Within less than a decade more has been done by this society to advance the cause of education in Alaska than was otherwise accomplished during all the years of American domination. Were it not for the efforts of the board of missions, there would probably have been no efficient school, and perhaps no school of any kind, in the territory, apart from those maintained by the Alaska Commercial Company.

It is claimed that the natives are quick to learn and eager to be taught, not from any moral sense, for, excepting perhaps the Chinese, there is no living nation in which the moral idea is so utterly dormant, but because they appreciate the practical benefit of an education. At the school maintained by the Alaska Commercial Company at St Paul Island, one of the pupils displayed such zeal and ability that he was sent at the expense of the company to complete his education at the state normal academy in Massachusetts, and after completing his five years’ course with credit, was placed in charge of the schools at the Seal Islands.

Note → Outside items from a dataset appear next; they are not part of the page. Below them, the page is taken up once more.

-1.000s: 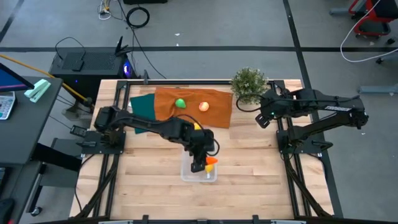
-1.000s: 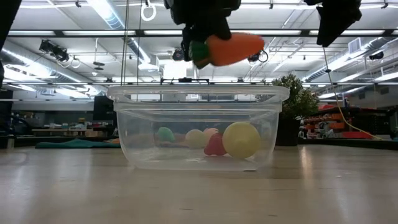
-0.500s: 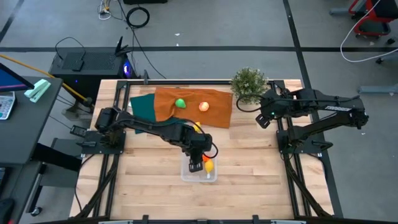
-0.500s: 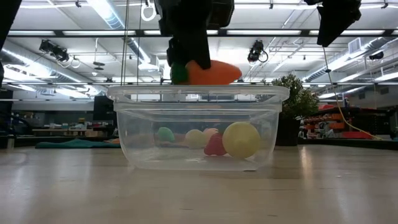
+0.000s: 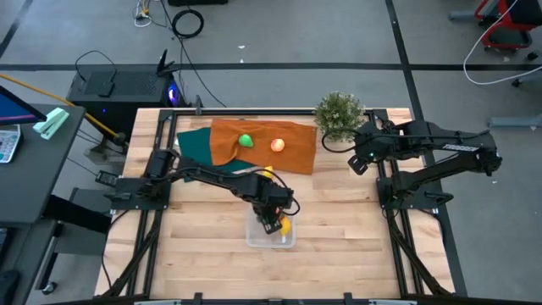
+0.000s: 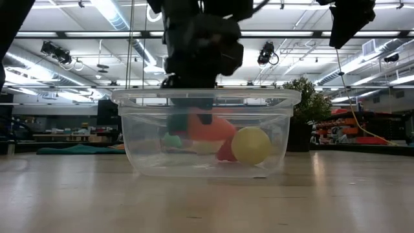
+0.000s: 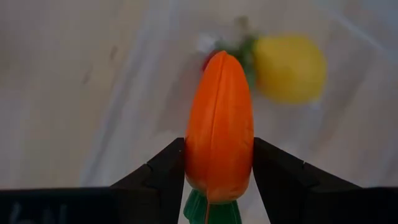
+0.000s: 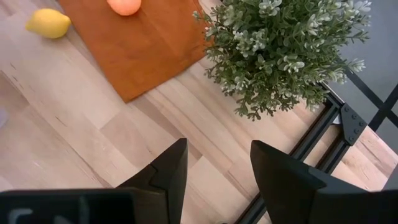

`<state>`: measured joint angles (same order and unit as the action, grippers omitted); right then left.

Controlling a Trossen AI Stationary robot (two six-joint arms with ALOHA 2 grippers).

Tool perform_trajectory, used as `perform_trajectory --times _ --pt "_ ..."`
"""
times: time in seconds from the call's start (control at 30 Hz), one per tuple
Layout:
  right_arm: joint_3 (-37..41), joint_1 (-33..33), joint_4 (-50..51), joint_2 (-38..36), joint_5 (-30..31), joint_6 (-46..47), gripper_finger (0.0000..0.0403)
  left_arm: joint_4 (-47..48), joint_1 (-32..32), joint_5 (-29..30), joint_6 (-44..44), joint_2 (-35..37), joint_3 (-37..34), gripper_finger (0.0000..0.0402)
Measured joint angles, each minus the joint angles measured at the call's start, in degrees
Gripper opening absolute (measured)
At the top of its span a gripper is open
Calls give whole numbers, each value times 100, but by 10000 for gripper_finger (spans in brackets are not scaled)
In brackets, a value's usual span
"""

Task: Pick and placing Produce into tupperware
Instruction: Put the orange carrot into the transparent container, then put the yellow lemon into the transparent container

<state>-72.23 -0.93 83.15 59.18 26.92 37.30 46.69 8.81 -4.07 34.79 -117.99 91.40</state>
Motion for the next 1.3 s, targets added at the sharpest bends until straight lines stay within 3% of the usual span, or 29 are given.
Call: perform_trajectory --times 0.23,0.6,0.97,1.3 --pt "0 0 -1 0 0 0 146 19 -50 300 548 -46 4 175" --pt "0 0 -2 0 0 2 146 -22 -104 320 484 -46 4 176" --pt "0 0 -2 0 0 2 146 -211 -104 318 452 -46 4 224" --pt "0 0 -2 0 0 4 146 -185 -112 279 299 42 221 198"
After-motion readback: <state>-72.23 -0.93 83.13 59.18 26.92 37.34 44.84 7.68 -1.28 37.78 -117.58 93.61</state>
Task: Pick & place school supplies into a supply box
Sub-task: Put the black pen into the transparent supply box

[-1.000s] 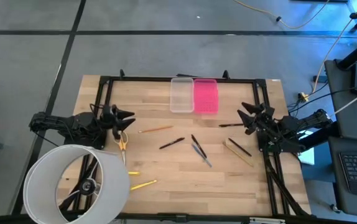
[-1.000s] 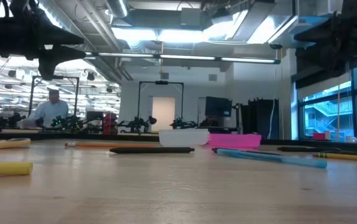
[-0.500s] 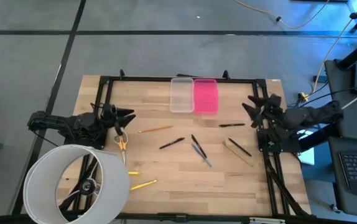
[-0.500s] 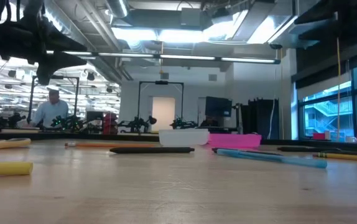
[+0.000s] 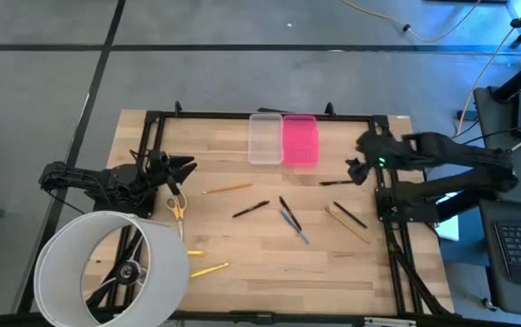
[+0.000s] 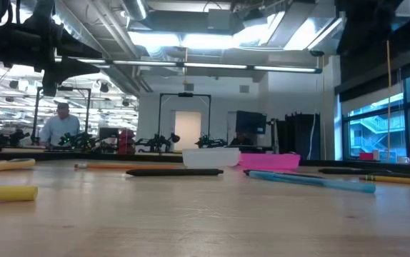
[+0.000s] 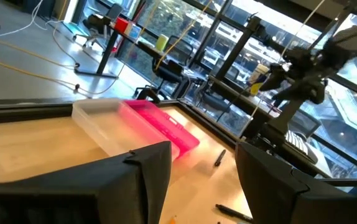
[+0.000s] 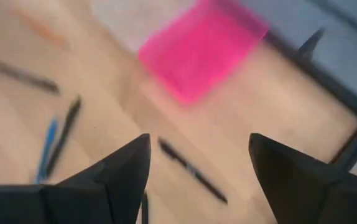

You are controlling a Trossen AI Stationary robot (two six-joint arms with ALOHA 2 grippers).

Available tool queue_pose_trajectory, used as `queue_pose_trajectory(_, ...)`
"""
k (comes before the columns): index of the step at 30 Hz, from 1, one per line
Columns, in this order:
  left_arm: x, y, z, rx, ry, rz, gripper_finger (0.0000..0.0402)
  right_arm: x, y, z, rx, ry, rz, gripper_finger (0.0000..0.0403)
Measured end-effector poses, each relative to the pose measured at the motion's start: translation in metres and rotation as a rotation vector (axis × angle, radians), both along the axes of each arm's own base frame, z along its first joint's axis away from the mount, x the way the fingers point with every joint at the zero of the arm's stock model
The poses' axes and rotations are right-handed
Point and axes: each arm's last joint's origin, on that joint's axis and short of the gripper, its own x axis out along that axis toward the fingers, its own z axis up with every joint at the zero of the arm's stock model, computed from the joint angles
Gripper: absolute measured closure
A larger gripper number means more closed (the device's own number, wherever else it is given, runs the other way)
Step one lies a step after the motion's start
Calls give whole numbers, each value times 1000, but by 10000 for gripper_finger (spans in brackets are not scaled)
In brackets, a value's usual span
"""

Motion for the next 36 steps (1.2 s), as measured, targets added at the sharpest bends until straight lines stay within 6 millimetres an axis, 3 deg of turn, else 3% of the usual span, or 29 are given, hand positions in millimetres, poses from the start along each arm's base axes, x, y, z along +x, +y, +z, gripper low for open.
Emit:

In the autumn of 1884 the officials who had been appointed by the president reached their several stations. John II Kinkead, ex-governor of Nevada, who had formerly resided at Sitka as merchant and postmaster, was chief magistrate; Ward McAllister, district judge; E. W. Haskell, district attorney; Andrew T. Lewis, clerk of court; M. C. Hilly er, marshal; and as commissioners, John G. Brady at Sitka, Henry States at Juneau, George P. Ihrie at Wrangell, and Chester Seeber at Unalaska.

On the 1st of October, 1884, some three weeks after his arrival, Governor Kinkead made his report to the president. On the 15th of September the commander of the United States naval forces relinquished to him all civil authority, his duties in that direction being now at an end. The complete organization of the civil government was delayed for a time by the absence of the district judge and the commissioner for Sitka, the former being detained at San Francisco through illness. Meanwhile the board of Indian commissioners assumed judicial authority, settling disputes to the satisfaction of the parties interested. The governor expressed the opinion that mining bade fair to rank foremost among the resources of the territory, and that within the next decade the output of precious metals in Alaska would form no unimportant factor in the finances of the general government. This industry has languished, he says, mainly for the reason that no title to mining lands, other than that of force, has thus far been recognized. For the same reason the grazing and agricultural capabilities of the territory, which he considered full of promise, were yet undeveloped. He urged that timber tracts, building-lots, agricultural areas, and mining lands be made subject to legal titles, for, without such titles, the progress of settlement must be slow and uncertain.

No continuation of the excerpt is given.